MEGAN AND MURRAY MCMILLAN

IN WHAT DISTANT SKY : The Making of the Coal Bin Project

March 21 – April 26, 2014

The Coal Bin Project is new work by Megan and Murray McMillan. Commissioned by MASS MoCA (Massachusetts Museum of Contemporary Art), in North Adams, MA. The Coal Bin Project was filmed in August of 2013 on MASS MoCA’s campus, a former Industrial Revolution-era textile and later electronics factory. This project began with multiple stages of development, from initial extensive research to the development of the set pieces for the filmed performance, finally culminating as a video installation which will debut in the MASS MoCA exhibition Explode Everyday: A Philosophical Inquiry into the Phenomena of Wonder curated by Denise Markonish and Sean Foley, opening in March 2015.

 

For their show at Qbox, the McMillan present various iterations of the project, including research documents, photographs, drawings, construction plans, information on the set building process, sculptural and digital models, as well as an early version of the single-channel video.

 

The Coal Bin Project was filmed inside MASS MoCA’s Boiler Plant, a five-story building which was once used to heat the factory and now it sits as an industrial relic – all the machinery, including a massive coal bin is still intact but rusting and now open to the elements. The McMillan’s video takes place within the coal bin and stretches up to the roof of the building. The work begins with the set: nine constructed wooden boulders, each the size of a small car, which were craned into the coal bin and connected to pulley and crank systems operated by additional performers. 

 

Then, from inside the coal bin, a single vertical tracking shot follows the lead performer as she navigates a suspended rock garden, mounts a boulder, and rises to a Japanese teahouse built into the rafters of the space. Inside the teahouse, a woman strikes two stones together while a man listens. The performer disembarks from her boulder, walks through the teahouse and climbs a ladder to a platform on the roof, overlooking the factory and the foothills of the Berkshire Mountains. The final installation of The Coal Bin Project, which will premiere at MASS MoCA for Explode Everyday will include the finished video along with elements from the set. 

 

Since 2002, Megan and Murray McMillan have been collaborating to create multidisciplinary projects that are a hybrid of sculpture, performance, text, image, video and installation. Each project operates under a single title that encompasses its various manifestations: research is at the center of the work and each photograph, video, performance or text is an extension and exploration of that thesis.

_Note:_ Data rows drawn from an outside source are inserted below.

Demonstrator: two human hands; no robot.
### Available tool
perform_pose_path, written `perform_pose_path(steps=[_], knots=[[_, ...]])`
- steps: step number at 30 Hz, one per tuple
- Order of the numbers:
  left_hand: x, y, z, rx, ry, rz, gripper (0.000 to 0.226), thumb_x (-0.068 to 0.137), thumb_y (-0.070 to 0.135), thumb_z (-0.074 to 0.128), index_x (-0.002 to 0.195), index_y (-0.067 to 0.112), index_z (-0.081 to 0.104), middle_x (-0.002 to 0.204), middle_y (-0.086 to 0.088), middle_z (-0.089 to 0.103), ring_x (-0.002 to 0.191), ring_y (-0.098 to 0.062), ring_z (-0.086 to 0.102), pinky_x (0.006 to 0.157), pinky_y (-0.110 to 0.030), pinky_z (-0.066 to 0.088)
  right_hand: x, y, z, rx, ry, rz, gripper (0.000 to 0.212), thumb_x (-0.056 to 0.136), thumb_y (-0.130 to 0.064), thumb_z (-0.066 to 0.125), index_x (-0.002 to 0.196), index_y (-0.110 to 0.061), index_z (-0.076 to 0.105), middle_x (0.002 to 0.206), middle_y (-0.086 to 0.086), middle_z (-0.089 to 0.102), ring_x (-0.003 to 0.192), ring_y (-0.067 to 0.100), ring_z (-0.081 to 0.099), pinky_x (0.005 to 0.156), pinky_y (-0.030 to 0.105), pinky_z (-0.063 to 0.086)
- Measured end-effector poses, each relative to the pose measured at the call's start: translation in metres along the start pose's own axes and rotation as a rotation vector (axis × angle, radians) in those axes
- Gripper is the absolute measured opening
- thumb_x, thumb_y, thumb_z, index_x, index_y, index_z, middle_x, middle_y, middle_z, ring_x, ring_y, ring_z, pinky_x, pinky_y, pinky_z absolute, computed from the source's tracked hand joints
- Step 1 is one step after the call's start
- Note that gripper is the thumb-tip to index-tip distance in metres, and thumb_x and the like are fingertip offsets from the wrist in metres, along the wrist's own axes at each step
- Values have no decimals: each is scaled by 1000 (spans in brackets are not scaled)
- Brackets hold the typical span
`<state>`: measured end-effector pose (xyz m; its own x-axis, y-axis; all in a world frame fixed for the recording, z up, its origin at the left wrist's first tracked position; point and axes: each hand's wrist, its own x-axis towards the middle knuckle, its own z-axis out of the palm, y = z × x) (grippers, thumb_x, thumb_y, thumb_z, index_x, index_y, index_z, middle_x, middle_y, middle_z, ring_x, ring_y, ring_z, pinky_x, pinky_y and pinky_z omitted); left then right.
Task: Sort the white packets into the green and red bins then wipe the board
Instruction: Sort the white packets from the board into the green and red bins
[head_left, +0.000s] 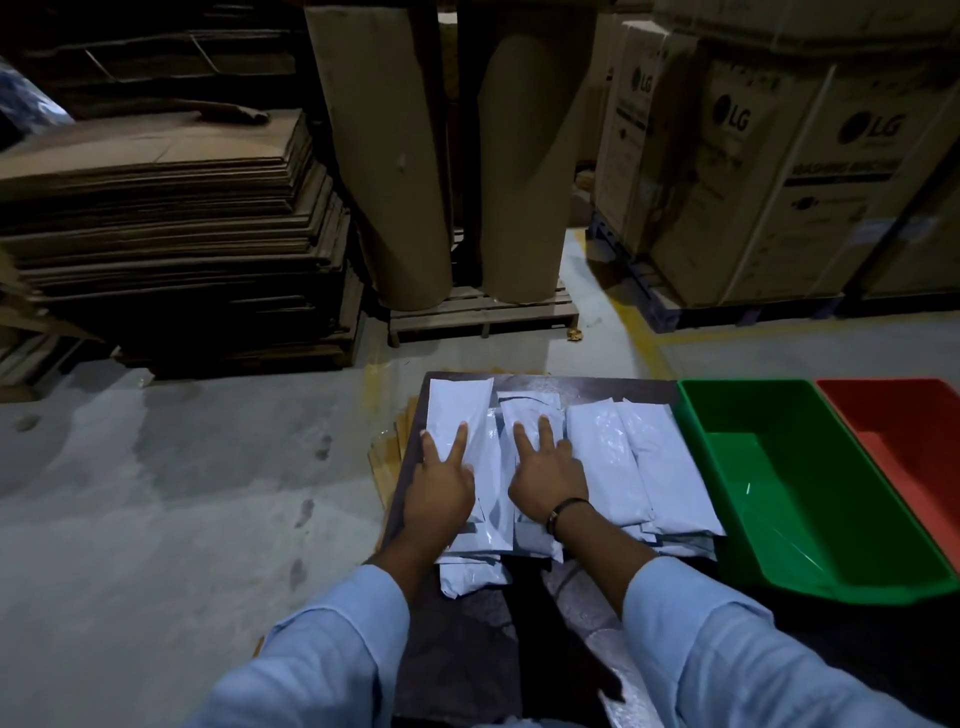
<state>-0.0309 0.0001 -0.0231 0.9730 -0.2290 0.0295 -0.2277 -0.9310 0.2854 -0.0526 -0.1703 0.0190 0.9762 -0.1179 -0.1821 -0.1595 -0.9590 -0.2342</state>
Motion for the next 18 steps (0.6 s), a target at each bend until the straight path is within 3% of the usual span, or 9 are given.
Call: perform_pose_path(steps=[2,3,6,9,13,18], knots=[[1,9,-11,-28,3,-64,60,108,39,23,164,32,3,168,-24,6,131,-47,49,100,-46,52,1,2,-8,-14,44,-14,76,95,-30,46,159,-32,6,168,8,-5,146,43,19,112,52,33],[0,16,-18,-43,14,-90,60,109,38,28,163,34,4,167,-25,7,132,-47,49,99,-47,53,1,5,-13,-23,70,-19,75,95,-30,46,159,-32,7,168,7,-4,146,43,19,112,53,32],[2,33,-24,-90,45,-76,63,108,39,33,161,40,-1,168,-24,6,121,-46,57,90,-47,57,-1,18,-25,-33,134,-15,74,95,-29,47,159,-31,11,168,7,-1,145,42,21,113,53,30],[5,48,-17,-173,30,-64,63,108,40,33,161,42,1,169,-20,4,127,-45,54,95,-48,54,-4,38,-38,-36,173,5,73,94,-27,47,159,-30,14,168,8,2,143,42,22,111,53,31],[5,81,-10,-231,31,-61,62,108,40,35,161,43,3,171,-13,3,123,-42,57,84,-48,59,-14,74,-51,-75,225,27,69,96,-28,44,158,-29,16,168,9,3,142,41,23,108,54,33],[4,134,-2,-252,-13,2,61,109,41,34,161,44,3,171,-10,3,127,-43,53,89,-47,55,-33,132,-67,-90,271,91,64,98,-31,42,158,-30,17,167,8,5,145,40,20,109,57,33]])
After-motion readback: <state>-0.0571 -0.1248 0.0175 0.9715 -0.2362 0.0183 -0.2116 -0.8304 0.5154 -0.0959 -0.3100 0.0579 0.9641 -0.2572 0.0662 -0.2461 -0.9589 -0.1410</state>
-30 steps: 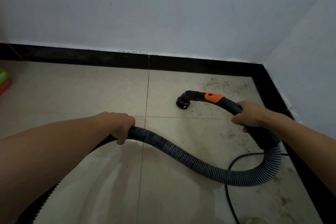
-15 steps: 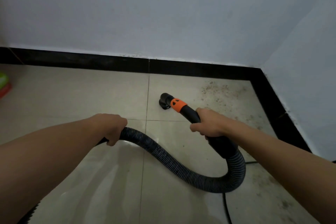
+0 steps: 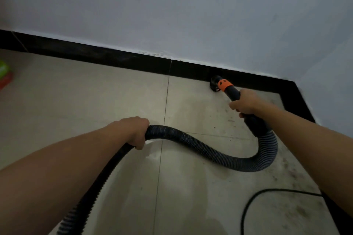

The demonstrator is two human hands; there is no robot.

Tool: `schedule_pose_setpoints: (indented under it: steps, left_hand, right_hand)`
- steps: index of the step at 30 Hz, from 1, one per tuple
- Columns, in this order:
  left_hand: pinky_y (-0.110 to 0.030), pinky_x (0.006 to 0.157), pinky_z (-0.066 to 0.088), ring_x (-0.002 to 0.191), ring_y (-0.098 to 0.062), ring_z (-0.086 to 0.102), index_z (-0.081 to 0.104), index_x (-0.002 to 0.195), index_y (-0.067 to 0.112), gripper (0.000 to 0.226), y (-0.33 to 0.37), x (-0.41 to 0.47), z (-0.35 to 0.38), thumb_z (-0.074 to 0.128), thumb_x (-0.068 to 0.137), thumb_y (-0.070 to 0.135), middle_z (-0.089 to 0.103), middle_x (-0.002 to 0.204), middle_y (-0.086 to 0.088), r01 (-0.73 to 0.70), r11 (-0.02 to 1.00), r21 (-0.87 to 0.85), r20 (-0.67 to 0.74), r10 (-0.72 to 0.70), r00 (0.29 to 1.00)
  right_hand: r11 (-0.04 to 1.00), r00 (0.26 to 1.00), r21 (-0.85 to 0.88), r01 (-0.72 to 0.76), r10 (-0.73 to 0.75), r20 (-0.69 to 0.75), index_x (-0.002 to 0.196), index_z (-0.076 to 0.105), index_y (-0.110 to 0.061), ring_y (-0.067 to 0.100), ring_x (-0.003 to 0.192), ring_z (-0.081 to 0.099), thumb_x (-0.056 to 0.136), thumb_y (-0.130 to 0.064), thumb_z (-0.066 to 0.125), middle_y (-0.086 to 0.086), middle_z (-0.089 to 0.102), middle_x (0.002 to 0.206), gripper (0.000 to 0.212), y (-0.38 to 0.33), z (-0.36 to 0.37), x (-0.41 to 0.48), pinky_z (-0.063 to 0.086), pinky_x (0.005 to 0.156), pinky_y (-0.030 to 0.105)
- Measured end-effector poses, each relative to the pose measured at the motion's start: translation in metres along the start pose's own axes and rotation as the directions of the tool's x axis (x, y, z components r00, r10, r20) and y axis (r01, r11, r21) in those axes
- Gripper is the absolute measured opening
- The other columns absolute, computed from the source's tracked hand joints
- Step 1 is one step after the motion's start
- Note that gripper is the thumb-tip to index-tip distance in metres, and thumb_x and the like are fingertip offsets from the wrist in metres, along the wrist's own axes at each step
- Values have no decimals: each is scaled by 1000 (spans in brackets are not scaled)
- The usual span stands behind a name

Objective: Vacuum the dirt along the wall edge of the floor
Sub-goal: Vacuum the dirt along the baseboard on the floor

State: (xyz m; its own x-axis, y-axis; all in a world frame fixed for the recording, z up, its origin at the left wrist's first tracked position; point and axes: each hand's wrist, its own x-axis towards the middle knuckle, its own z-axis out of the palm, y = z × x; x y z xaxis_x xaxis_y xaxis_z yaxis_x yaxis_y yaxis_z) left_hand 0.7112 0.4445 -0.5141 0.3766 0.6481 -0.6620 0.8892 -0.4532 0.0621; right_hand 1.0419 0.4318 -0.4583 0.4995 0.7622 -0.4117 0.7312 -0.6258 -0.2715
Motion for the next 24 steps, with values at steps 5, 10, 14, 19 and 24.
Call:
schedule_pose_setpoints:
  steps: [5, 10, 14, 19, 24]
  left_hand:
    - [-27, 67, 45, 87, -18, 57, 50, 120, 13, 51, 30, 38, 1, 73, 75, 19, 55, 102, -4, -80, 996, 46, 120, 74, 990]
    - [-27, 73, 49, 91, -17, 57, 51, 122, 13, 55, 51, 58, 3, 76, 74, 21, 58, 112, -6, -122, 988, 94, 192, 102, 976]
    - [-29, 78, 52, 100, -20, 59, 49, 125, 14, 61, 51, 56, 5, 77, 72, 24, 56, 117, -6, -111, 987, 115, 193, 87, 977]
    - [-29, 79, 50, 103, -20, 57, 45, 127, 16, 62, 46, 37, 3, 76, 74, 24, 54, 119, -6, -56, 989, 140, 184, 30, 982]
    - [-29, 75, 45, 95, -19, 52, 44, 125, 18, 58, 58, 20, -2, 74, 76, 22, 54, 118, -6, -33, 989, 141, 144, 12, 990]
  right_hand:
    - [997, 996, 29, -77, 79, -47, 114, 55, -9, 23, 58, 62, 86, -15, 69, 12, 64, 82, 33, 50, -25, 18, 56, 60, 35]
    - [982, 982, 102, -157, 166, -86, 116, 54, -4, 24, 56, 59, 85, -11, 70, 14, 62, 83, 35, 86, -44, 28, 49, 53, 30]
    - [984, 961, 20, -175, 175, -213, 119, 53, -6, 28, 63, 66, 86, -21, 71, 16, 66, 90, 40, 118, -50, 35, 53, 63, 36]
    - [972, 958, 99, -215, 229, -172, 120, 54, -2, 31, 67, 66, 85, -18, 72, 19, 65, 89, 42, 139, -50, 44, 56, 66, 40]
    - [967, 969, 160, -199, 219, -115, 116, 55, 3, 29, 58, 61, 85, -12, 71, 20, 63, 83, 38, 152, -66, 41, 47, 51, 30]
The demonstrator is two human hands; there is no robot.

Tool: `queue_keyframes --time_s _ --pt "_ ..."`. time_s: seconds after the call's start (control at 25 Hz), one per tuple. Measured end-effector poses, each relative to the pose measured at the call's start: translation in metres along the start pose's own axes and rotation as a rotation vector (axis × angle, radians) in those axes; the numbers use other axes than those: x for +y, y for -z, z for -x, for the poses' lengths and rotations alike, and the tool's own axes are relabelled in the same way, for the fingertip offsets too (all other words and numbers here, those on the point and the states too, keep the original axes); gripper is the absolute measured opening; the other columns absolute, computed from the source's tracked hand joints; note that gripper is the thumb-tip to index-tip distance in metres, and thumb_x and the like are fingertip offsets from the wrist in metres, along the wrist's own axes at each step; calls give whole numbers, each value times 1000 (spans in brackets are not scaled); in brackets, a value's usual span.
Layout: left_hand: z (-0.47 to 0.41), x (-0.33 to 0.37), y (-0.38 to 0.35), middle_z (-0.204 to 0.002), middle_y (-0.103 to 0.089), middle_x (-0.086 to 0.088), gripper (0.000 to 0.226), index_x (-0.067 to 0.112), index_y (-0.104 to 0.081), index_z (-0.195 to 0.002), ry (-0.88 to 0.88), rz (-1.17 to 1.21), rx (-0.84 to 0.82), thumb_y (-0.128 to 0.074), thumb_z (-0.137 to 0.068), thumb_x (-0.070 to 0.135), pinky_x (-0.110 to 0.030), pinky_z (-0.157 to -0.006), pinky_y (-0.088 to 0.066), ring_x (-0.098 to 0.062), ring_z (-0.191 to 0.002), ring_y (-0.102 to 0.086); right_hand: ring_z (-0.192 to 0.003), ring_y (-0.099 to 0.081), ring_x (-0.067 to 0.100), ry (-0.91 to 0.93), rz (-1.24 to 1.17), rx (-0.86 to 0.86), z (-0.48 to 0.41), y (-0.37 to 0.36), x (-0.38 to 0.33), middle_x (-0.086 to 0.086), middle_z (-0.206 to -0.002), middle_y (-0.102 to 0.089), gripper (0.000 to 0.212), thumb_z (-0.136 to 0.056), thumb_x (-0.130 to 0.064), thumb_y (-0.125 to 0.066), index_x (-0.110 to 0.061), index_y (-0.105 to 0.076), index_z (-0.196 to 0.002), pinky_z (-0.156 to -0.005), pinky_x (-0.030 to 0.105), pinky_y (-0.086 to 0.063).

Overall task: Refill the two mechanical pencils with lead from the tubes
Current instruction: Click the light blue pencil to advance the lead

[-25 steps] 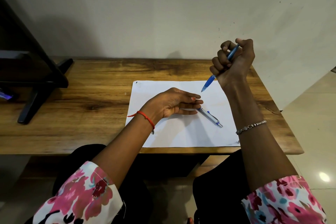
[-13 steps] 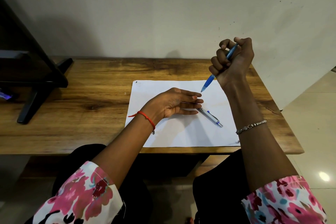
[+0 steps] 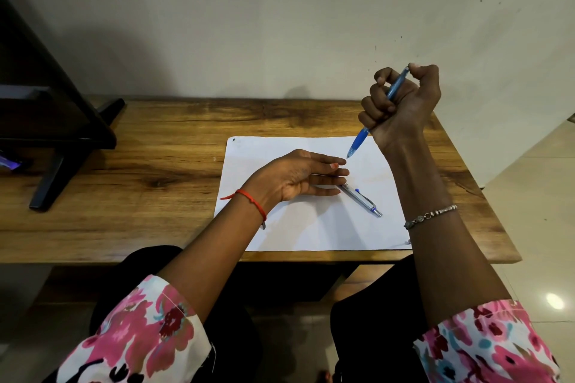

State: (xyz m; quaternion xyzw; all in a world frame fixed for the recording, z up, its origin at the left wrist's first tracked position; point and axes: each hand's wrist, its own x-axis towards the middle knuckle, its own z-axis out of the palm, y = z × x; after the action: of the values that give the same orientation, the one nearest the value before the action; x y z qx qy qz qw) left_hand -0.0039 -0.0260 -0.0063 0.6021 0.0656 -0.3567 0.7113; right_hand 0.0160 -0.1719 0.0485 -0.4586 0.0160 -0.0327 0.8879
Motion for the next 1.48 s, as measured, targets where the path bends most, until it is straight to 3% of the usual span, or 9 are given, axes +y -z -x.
queue_keyframes --time_s 0.72,0.96,1.24,1.48 --pt "0 -1 0 -87 -70 -9 17 2 -65 -101 1 1 8 -54 -88 2 -34 -73 -58 -19 -76 -68 -38 -10 9 5 -6 -8 -1 2 0 -7 -40 -18 41 -89 -34 -21 -12 -42 -62 -43 14 -14" --pt "2 -1 -2 -89 -68 -10 23 0 -62 -110 -6 4 4 -54 -88 1 -32 -69 -59 -17 -73 -68 -40 -10 9 8 -17 -16 0 3 0 -7 -41 -17 45 -90 -38 -22 -11 -44 -61 -42 16 -13" --pt "0 -1 -2 -76 -73 -6 17 1 -64 -102 7 6 8 -55 -87 2 -32 -65 -59 -16 -66 -70 -36 -11 8 1 15 -31 -1 1 -1 -7 -39 -18 42 -91 -34 -20 -11 -39 -61 -41 14 -15" --pt "0 -2 -2 -78 -72 -7 17 1 -64 -102 6 2 9 -56 -87 2 -33 -68 -59 -16 -67 -70 -35 -13 8 -5 -15 -13 -1 1 -1 -8 -38 -18 42 -90 -35 -21 -11 -40 -61 -41 13 -16"
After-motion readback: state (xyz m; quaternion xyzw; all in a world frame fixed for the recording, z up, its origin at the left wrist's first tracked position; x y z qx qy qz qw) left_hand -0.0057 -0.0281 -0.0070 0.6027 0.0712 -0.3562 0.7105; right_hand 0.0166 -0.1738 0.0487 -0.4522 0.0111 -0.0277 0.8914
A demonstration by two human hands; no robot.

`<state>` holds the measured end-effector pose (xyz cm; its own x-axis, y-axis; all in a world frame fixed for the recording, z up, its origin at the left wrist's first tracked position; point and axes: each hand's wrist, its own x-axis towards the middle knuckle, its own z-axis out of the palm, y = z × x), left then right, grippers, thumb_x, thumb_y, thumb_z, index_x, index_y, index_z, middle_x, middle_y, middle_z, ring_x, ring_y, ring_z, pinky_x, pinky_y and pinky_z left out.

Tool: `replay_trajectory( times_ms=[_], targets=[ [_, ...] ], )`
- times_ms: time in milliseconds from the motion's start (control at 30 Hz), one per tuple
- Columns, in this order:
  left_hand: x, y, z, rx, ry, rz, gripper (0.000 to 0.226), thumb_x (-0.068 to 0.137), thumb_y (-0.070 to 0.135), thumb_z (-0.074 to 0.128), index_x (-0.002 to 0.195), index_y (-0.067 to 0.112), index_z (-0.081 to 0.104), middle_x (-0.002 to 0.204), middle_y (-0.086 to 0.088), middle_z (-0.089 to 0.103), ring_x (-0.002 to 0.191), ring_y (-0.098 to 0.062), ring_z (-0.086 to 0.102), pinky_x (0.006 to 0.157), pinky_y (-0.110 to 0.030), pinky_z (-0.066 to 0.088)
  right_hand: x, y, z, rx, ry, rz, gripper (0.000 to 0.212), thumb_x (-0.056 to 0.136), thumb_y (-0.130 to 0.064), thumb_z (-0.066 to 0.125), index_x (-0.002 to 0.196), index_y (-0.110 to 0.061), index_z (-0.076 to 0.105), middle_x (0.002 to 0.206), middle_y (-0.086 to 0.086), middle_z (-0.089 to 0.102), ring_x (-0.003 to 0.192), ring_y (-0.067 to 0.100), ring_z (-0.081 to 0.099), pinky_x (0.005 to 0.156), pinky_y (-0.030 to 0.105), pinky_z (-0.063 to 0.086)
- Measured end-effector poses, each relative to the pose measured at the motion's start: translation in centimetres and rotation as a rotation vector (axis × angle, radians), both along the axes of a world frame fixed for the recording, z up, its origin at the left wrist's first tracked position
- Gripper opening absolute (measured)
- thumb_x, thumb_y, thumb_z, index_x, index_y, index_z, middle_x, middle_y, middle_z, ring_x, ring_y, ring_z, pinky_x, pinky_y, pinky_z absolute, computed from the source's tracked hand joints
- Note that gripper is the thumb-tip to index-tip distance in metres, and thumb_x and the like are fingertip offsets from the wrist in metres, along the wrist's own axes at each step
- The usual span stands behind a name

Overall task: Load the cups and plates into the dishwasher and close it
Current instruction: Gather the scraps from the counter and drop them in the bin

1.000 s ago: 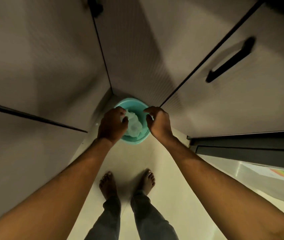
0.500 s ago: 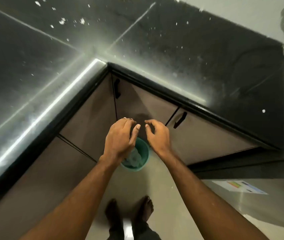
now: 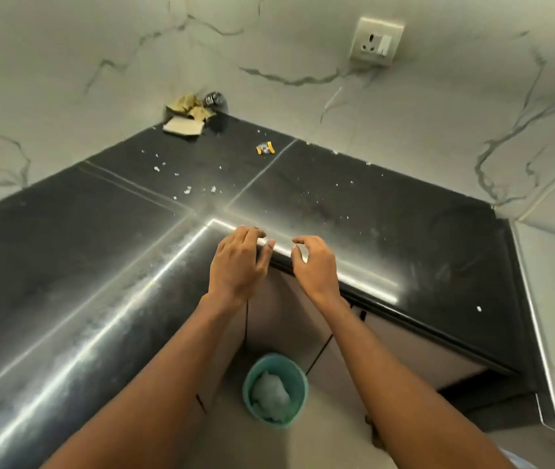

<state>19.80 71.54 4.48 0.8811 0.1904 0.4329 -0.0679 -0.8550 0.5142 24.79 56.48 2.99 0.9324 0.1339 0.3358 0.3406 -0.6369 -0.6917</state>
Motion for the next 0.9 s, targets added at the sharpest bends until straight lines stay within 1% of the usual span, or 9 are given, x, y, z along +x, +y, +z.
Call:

Megan McMillan was born in Dallas in 1975 and she is a full time faculty member at the School of the Museum of Fine Arts in Boston.

 

Murray McMillan was born in Dallas in 1973 and he is an associate professor at Roger Williams University in Rhode Island.

 

Solo shows include: When We Didn’t Touch the Ground, Cohen Gallery, Brown University (Providence, 2011); If Our Worlds Could Be One, Pell Chafee Performance Center (Rhode Island, 2011); What We Loved and Forgot and The Oldest Song We Know, Qbox Gallery (Athens, 2010 and 2007 respectively); Channelbone, White Flag Projects (St. Louis, 2007); Mountainside, Stewart Center Gallery (Indiana, 2005). Selection of group shows:  Character Study, deCordova Museum and Sculpture Park (Massachusetts, 2013); deCordova Biennial, deCordova Museum and Sculpture Park (Massachusetts, 2012); Wild Things, Kunsthallen Brandts (Odense, Denmark, 2010); Praxis: Art in Times of Uncertainty, 2nd Thessaloniki Biennale, State Museum of Contemporary Art (Thessaloniki, Greece, 2009); 10th Annual Istanbul Biennial: Nightcomers (Istanbul, 2007). Their work has been featured in film festivals in New York, London, Los Angeles, Switzerland, Austria, Croatia, Greece, Romania and Germany. Megan and Murray McMillan are the recipients of the Rhode Island State Council for the Arts [RISCA] New Genres Fellowship 2014 among others.